On Being a Dying Self

They’re after me, I know it. Not the aliens as we expect–that’s a different story. These are men with magic scalpels that want to transform my life through subjugation and pain. They’re after my woman she-man parts, they’re after my good parts, they’re after my pain and my glory. I smell smoke, see it billowing in the air. Crying out, they hear but they don’t care. They are hell bent on making me miserable, on keeping things status quo and all the while a magic-oriented marshal law takes hold.

They visit me daily, sometimes for hours at a time, tinkering, wondering who I am, why I matter, and what’s the loss anyway? I’m a felled human, I’ve been smoked before, to them there’s no point in listening.

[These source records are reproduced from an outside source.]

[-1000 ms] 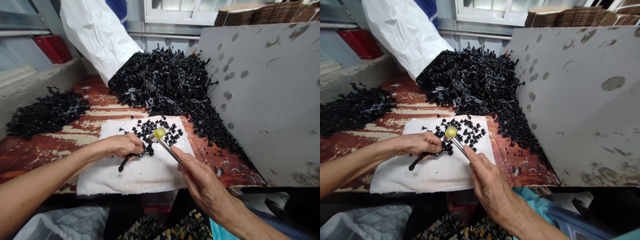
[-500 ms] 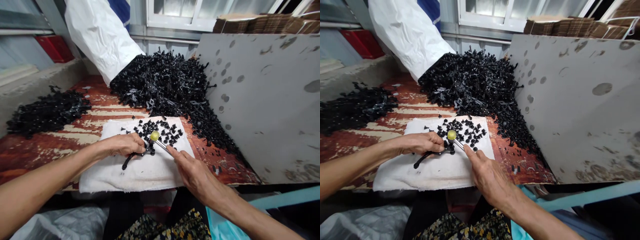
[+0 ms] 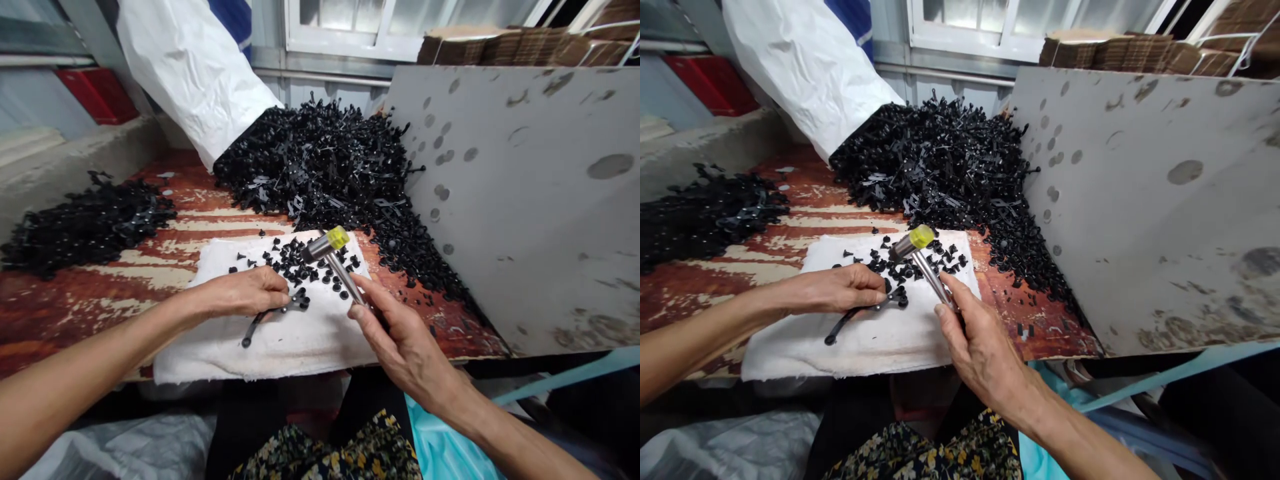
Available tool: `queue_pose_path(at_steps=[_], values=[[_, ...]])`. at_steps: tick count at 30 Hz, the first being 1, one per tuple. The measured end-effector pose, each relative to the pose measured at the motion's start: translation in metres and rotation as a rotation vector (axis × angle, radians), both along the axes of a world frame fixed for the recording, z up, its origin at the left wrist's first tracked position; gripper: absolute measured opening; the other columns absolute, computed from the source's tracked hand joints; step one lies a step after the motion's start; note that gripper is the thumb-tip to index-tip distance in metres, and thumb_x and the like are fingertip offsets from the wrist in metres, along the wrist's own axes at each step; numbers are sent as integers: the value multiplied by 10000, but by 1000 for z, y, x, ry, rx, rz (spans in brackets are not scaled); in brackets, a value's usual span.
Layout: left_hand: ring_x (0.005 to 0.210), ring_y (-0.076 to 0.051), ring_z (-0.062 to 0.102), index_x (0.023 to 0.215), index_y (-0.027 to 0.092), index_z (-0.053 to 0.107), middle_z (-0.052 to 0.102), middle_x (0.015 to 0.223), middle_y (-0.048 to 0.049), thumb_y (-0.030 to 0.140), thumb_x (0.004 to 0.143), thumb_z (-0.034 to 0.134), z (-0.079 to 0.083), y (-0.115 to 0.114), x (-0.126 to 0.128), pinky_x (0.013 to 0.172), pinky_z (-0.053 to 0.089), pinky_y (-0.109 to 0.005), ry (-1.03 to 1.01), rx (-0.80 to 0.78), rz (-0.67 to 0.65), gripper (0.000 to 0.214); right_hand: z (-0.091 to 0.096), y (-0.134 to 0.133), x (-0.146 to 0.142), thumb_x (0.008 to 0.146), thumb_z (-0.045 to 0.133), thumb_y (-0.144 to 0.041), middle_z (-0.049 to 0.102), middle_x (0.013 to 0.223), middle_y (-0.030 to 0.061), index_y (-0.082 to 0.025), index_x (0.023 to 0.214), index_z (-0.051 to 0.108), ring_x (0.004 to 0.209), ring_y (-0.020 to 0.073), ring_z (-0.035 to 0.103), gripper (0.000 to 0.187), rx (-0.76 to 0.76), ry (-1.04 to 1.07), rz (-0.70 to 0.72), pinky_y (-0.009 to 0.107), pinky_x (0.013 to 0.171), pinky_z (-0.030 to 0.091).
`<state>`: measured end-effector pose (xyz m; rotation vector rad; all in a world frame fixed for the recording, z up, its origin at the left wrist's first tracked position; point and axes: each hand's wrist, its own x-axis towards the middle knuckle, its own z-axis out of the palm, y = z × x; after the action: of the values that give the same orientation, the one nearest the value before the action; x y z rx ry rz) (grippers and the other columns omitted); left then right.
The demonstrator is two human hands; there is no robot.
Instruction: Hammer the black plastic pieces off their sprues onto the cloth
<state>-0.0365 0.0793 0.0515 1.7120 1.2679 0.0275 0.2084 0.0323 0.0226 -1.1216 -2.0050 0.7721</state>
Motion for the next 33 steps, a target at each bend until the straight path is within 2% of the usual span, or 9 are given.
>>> queue_pose_path(at_steps=[3,5,7,10,12,17,23,29,33], values=[[497,-105,351,602,197,484,408,522,40,374,815,505,10,-16,23,484,259,-237,-40,163,-151,278,0,-1,-6,880,605,-316,653,796,4,-193,982,645,669,140,597,165,-268,173,24,255,613,509],[511,-112,384,616,201,472,426,533,36,346,853,476,12,-29,37,510,272,-244,-26,255,-195,278,-5,-4,-6,840,648,-355,579,665,-44,-201,907,609,518,99,508,173,-442,309,52,211,470,430],[599,-139,479,682,207,522,531,614,18,395,868,507,9,-41,43,567,324,-249,11,367,-102,265,-12,-10,-2,827,658,-396,481,561,-92,-210,887,572,395,67,388,213,-563,421,34,187,367,326],[835,-206,595,956,224,583,673,914,-35,552,830,571,-2,-52,40,695,417,-277,-10,501,255,352,-19,-21,7,811,667,-451,408,493,-135,-224,899,512,330,53,310,289,-638,535,-94,174,320,280],[797,-206,604,969,205,571,670,876,-43,627,833,521,-10,-53,39,676,431,-289,-59,404,371,446,-22,-28,9,799,672,-481,404,465,-145,-232,911,479,323,59,322,334,-646,581,-171,171,318,295],[577,-139,520,719,186,558,596,642,-5,651,788,510,-16,-48,61,540,378,-259,-239,4,255,472,-31,-37,4,827,624,-478,413,465,-139,-228,895,468,338,56,332,303,-632,588,-207,157,329,295],[520,-95,424,606,171,561,528,555,19,498,771,583,-10,-33,76,516,309,-230,-251,-13,212,367,-39,-47,13,904,565,-453,434,542,-107,-206,957,527,379,58,339,256,-550,516,-160,168,339,279],[412,-57,243,591,175,547,367,464,68,591,728,622,-16,-11,65,430,148,-239,-224,-139,201,445,-44,-48,35,958,515,-489,423,580,-88,-197,962,556,421,67,355,296,-408,497,-242,187,382,313],[395,-30,233,634,163,551,484,520,43,648,655,685,-17,-11,64,414,129,-223,-239,-202,259,504,-50,-45,41,933,538,-530,411,568,-99,-202,963,542,414,71,352,329,-477,547,-271,180,365,318]])
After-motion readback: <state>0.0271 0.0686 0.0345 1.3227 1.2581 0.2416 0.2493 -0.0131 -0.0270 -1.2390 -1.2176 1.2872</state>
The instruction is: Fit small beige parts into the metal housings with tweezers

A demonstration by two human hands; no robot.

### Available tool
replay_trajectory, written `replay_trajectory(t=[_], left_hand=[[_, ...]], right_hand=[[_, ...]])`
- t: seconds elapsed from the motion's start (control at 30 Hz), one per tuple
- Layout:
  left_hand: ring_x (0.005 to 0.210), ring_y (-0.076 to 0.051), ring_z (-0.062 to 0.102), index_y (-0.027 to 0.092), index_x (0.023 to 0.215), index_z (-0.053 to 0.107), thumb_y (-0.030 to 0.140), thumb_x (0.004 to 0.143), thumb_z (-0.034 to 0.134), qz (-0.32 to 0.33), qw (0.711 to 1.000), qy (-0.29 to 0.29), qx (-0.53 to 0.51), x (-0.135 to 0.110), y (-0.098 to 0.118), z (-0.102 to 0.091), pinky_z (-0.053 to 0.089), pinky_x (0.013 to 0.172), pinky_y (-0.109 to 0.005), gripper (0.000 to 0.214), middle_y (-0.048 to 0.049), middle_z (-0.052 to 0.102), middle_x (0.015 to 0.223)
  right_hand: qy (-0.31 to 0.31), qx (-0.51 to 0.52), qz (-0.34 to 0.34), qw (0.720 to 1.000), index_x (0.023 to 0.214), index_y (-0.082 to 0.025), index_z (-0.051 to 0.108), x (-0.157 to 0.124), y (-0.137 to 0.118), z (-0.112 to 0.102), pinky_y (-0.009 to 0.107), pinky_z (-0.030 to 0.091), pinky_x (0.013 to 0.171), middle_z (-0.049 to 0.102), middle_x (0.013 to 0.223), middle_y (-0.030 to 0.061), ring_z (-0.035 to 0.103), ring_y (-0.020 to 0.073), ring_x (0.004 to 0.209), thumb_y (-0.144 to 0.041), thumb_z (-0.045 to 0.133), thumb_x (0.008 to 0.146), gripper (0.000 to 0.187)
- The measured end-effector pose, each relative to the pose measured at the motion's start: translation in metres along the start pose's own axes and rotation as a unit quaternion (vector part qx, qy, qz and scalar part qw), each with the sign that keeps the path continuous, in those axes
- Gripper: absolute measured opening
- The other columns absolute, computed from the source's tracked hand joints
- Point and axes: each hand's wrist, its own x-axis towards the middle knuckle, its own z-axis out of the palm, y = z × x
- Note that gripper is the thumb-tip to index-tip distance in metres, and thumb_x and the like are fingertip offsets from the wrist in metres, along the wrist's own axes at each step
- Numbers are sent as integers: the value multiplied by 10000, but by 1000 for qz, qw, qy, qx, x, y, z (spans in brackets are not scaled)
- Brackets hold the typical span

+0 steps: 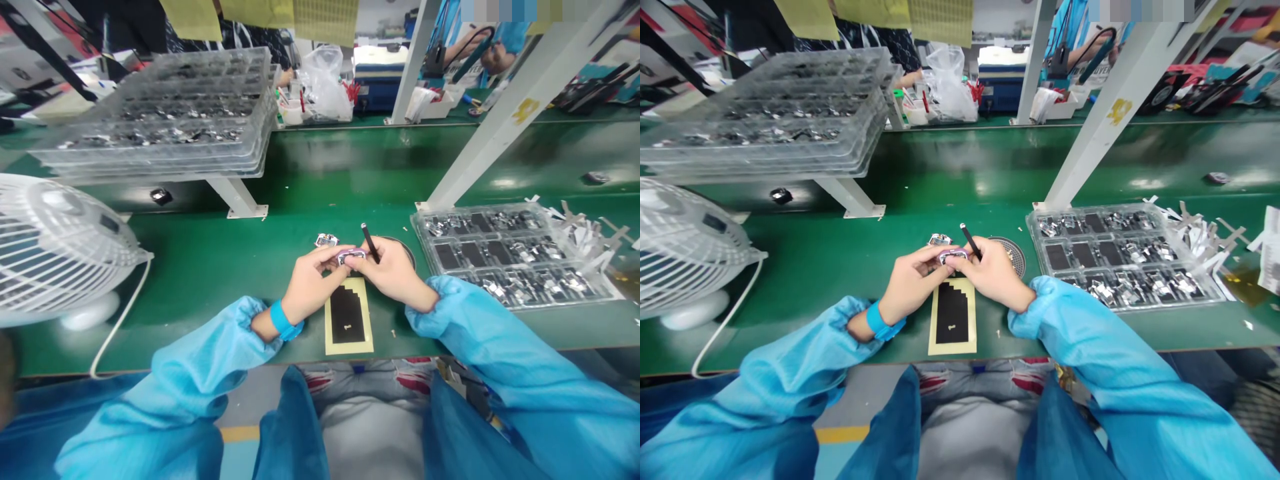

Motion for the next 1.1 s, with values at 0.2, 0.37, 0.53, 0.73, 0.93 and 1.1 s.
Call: replay_trajectory(t=[0.2,0.37,0.53,0.73,0.93,1.1], left_hand=[[910,-208,730,135,1098,759,335,792,809,-50,996,8,-78,0,2,5,604,882,-353,369,-103,773,1059],[859,-194,719,129,1090,759,349,772,823,-55,995,7,-82,4,-1,2,602,827,-336,392,-108,770,1050],[795,-145,653,171,1073,780,227,810,731,28,998,39,52,8,-2,-4,540,684,-252,274,-70,720,1008],[711,-112,562,191,1073,783,169,821,672,87,981,47,168,8,1,-6,469,607,-217,276,-40,674,912],[733,-121,564,200,1080,782,173,832,661,85,980,39,173,8,-2,-5,460,609,-224,277,-48,678,952],[742,-124,571,187,1100,773,181,848,649,84,980,33,176,8,-2,-6,458,615,-229,281,-47,663,920]], right_hand=[[-9,5,15,1000,698,-166,596,5,6,2,245,343,557,552,631,-11,450,115,598,-679,804,708,553],[-27,-26,7,999,728,-166,619,8,6,-3,246,367,560,589,652,-8,488,121,599,-632,796,753,499],[43,-118,-121,985,978,-193,713,5,1,-15,295,471,763,679,916,33,612,168,824,-422,730,905,241],[4,-167,-216,962,927,-202,712,3,6,-20,315,499,777,653,912,52,610,181,837,-331,676,955,137],[0,-191,-230,954,965,-213,713,2,16,-17,315,500,779,656,942,51,620,180,848,-298,677,949,93],[-5,-185,-246,951,1053,-220,723,0,15,-16,304,490,744,651,953,48,617,168,831,-285,637,976,132]])
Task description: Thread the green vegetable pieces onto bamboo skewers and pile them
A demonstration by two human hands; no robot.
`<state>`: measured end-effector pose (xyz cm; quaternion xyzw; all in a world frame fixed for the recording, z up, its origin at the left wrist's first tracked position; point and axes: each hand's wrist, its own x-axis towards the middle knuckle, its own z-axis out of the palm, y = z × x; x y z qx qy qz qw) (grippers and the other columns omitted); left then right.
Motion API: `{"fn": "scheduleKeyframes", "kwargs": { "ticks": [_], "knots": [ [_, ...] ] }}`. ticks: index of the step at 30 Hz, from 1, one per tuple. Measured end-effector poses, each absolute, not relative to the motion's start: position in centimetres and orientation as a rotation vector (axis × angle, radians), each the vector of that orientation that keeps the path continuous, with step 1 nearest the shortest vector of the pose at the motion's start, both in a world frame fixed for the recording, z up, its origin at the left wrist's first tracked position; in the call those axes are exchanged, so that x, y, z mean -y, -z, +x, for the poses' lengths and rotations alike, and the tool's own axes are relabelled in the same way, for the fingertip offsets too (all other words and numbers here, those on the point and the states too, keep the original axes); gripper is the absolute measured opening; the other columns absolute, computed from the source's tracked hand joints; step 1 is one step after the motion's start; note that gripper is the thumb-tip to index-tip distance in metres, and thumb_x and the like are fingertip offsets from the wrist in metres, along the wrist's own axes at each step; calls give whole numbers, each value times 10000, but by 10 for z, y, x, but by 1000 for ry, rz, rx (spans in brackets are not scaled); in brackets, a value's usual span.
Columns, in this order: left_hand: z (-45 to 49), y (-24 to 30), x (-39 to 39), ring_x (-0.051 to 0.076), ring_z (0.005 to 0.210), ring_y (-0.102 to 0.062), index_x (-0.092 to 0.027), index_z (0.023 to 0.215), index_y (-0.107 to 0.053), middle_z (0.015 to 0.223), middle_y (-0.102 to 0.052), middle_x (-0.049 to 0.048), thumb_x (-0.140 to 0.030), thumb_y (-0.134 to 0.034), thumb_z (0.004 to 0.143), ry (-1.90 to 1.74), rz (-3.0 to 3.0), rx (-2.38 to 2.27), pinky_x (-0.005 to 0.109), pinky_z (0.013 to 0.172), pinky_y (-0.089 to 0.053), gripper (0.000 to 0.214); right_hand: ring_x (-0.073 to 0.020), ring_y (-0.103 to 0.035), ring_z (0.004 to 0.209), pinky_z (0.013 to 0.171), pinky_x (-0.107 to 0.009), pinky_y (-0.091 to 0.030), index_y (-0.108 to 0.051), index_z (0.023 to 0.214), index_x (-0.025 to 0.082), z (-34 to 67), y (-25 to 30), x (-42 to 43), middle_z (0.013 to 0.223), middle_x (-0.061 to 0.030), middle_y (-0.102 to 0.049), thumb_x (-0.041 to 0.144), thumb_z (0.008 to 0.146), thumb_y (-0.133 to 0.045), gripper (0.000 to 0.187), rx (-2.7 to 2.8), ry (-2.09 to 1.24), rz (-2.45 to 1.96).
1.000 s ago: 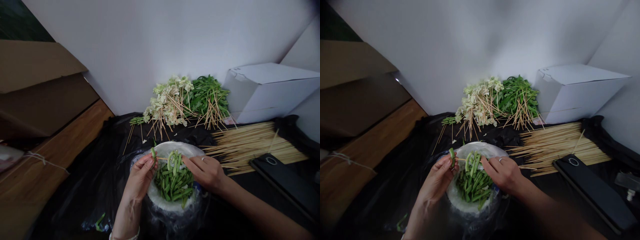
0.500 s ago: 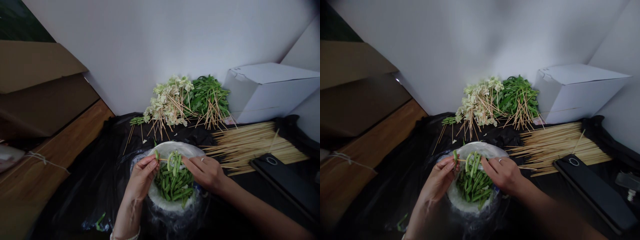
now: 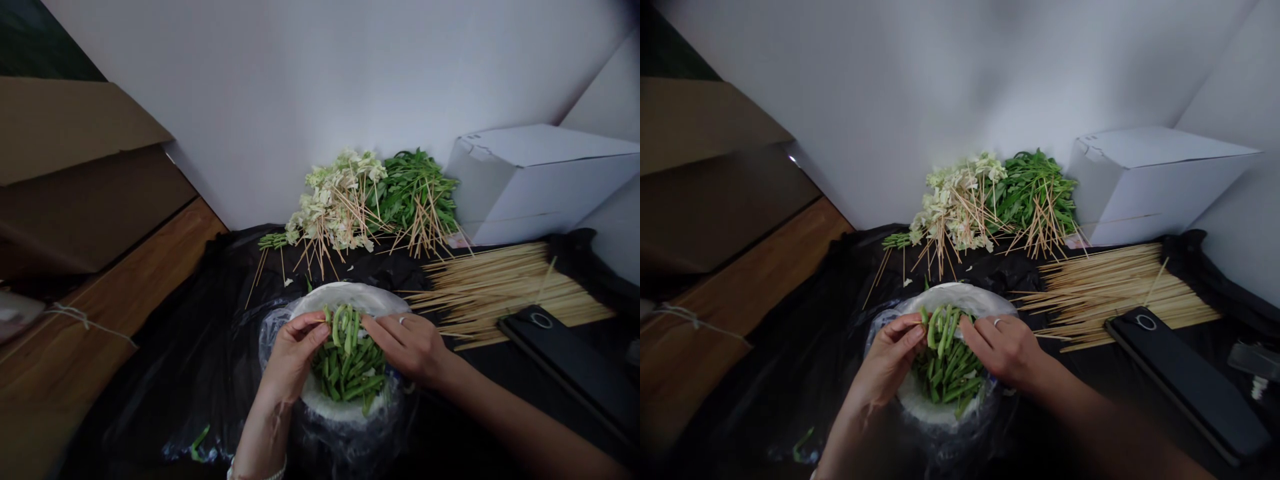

In their eyes, I must have deserved it and I’ve been thrown to the wolves for consumption.

I’ve advanced myself to escape the pain this time. By this I mean I’ve evolved, I’ve advanced my life form. I hear thoughts? No. I am psychic? Never. But whatever I am, they don’t like it–the magic men, that is (the aliens are impressed. Maybe there is hope for the world yet.)

I transform myself, and the sorcerers notice. They try to pick me apart like meth heads with nothing better to do than see how a cell phone works from the inside. I’m useless, broken apart and torn from within. In constant pain and fear, I can’t manage my finances, clean house, or some days wipe my ass strait. Is it over yet? am I done with course of therapy they deem necessary for their well-being? I don’t know. Today is a new day. Tomorrow is a new day. I just keep hanging on in hopes they will eventually leave me the hell alone. I take my meds, talk to the doctor and lean on mom for support.